I don't know how i'm going to feel in 6 years, but I'm thinking that being a trauma surgeon could be cool... don't tell Mom and Dad, i don't think they'd like that idea.,,


Friday, September 14, 2007

WRAMC gets 80% of OIF casualties

I drove out of WRAMC today on Georgia Avenue and saw people lining the streets with American flags and signs saying "Support our Troops" and "Come Home" and "Welcome home." It's Friday night. Here, on Tuesday, Friday, and Sunday, the Air Force brings us the war casualties flown in from Langstuhl. Granted, the patients aren't fresh off the field--they have to be stabilized in some sort of way before they're safe to fly the 6 hours or so--but they are often incomplete with temporary wound dressings, like unfinished amputations, wounds sewn together loosely, makeshift external fixators made out of syringes, joints shattered and held loosely in splints...some of them come intubated...

There's one patient here who makes me want to cry every time i see him. He's like 20 years old and missing all his limbs except for his right hand. Apparently nothing was shielding him when the IED went off. He's totally all there in his head. All his limbs can't be closed yet because they keep getting infected. And they keep having to cut more and more of his limbs off because he isn't healing. The worst part, though, is seeing his parents at his bedside. He looks just like his dad. His mother looks on all the time like she's crying. It's so different when you have to tell parents what is going on, to tell them that today we took him to the OR and a cup of pus came out of one of his legs... that he has scary bacteria and now mold growing in his wounds that won't heal. And every day he gets thinner and thinner and loses more and more blood because he keeps having to go to the OR.

Does God want me to be here? I feel needed.


Saturday, September 08, 2007

WRAMC, post call

I should be sleeping, but I wanted to comment on my first week here. It was the worst logistical nightmare EVER.

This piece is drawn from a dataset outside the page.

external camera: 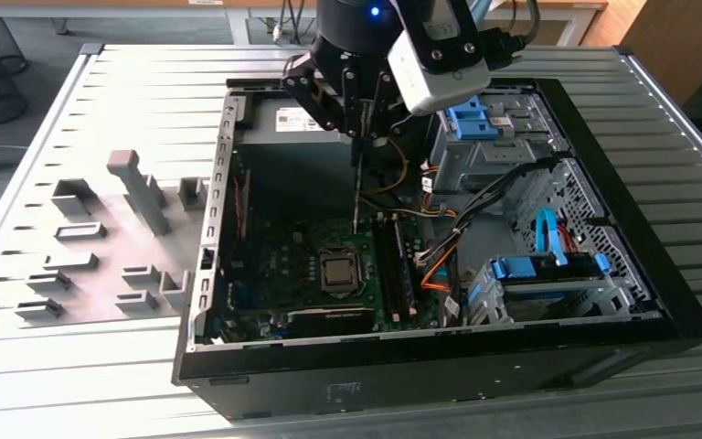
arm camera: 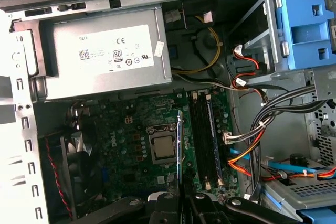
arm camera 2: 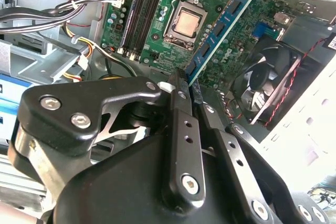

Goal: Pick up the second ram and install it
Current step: 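Insert the second ram into the second slot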

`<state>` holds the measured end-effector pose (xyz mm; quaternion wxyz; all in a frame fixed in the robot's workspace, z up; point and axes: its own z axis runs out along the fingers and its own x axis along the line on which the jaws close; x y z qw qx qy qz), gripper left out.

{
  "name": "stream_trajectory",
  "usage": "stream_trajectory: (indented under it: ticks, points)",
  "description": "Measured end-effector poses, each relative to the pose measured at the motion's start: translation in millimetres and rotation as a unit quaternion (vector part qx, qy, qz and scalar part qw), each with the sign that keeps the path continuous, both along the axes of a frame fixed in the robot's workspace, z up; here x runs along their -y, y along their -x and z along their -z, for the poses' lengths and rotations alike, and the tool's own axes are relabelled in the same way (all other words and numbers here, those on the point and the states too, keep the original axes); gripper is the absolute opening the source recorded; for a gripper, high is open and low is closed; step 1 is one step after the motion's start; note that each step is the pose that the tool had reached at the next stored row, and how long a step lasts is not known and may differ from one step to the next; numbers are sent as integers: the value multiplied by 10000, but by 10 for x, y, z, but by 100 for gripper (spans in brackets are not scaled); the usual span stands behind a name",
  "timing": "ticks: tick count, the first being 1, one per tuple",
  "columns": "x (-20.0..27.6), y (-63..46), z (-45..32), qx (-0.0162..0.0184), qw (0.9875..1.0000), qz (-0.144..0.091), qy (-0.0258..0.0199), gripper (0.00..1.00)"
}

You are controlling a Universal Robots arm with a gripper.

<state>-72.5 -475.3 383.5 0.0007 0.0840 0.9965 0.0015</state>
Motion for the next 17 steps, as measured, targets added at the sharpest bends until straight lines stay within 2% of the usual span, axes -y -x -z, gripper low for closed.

Otherwise, when I was actually doing stuff, I had a good time. Last night was my first call night. I don't think I really admitted any patients on call during my Columbia sub internship (the rotations you do that kick your butt fourth year). Call at WRAMC on an airvac night, outside of routine ER stuff, means admitting patients airlifted from Langstuhl, i.e., Operation Iraqi Freedom casualties. I got to read about my patient before he arrived. We got a 10 minute heads up, and he magically appeared in the casting room on the 5th floor. It was the smoothest admission I have EVER seen. The whole process took less than 30 minutes from the time he hit the door. EVERYBODY was there to help--anesthesia, the Xray techs, nurses, tranportation, etc. And for the first time I had ever seen, EVERYBODY there cared about the patient (I mean, how could you not care about him??). Anyway, I love my new patient. It's sort of like having a little brother to take care of. An IED had blown off his foot and while he was trying to escape his vehicle he shattered one of his fingers. He was so optimistic about the whole thing, and all he wanted to do was get well, heal, and be with his expecting wife. Luckily for him, he was a "simple" case, and things were pretty straightforward and it was awesome to tell him that things were gonna be ok. The next morning we took him to the OR to check him out and clean him up a bit. Besides the fact that I love the OR, I was again so impressed that all the people working there were all trying so hard to make him get well soon.

In general the patients here are pretty amazing. They are all so grateful and so happy to be alive. Often they've been in situations where the guy next to them didn't make it out. Sometimes I get all teary. This morning there was a guy who told us, I can't believe I woke up. Another thing about these patients is that they are all young, and have so much of life ahead of them. They heal well. You're really trying to fix them up so they can live as full of a life as they can in the future. That's really refreshing.